=== ABOUT THIS EXERCISE ===
Please count the lines of the data that contain "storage" and state only the total.

═════ COLLECTED MATERIAL ═════

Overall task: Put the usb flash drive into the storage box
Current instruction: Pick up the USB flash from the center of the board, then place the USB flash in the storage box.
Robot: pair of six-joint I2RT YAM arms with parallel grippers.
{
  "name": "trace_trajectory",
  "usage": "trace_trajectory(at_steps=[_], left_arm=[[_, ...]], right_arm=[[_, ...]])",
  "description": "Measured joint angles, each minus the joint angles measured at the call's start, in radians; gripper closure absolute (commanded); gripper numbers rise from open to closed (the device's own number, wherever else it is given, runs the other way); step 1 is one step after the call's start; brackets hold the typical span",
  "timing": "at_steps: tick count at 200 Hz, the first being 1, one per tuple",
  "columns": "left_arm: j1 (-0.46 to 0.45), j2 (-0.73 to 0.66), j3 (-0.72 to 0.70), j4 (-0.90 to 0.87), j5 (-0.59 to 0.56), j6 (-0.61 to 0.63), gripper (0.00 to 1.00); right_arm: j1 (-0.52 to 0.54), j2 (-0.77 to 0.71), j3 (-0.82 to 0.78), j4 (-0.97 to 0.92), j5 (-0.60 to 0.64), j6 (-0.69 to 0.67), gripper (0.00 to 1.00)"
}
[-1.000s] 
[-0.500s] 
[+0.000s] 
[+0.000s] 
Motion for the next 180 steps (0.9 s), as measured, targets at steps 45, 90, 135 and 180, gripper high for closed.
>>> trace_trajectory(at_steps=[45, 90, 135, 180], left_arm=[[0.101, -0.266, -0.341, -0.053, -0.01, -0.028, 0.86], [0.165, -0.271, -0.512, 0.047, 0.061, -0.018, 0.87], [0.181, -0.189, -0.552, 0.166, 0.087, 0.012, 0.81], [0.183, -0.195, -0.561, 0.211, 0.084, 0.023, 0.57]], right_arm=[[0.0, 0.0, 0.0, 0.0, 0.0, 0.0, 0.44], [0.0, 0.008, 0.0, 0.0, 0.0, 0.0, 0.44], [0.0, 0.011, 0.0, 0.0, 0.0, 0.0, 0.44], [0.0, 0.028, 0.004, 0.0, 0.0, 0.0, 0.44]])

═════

=== EXERCISE RESPONSE ===
2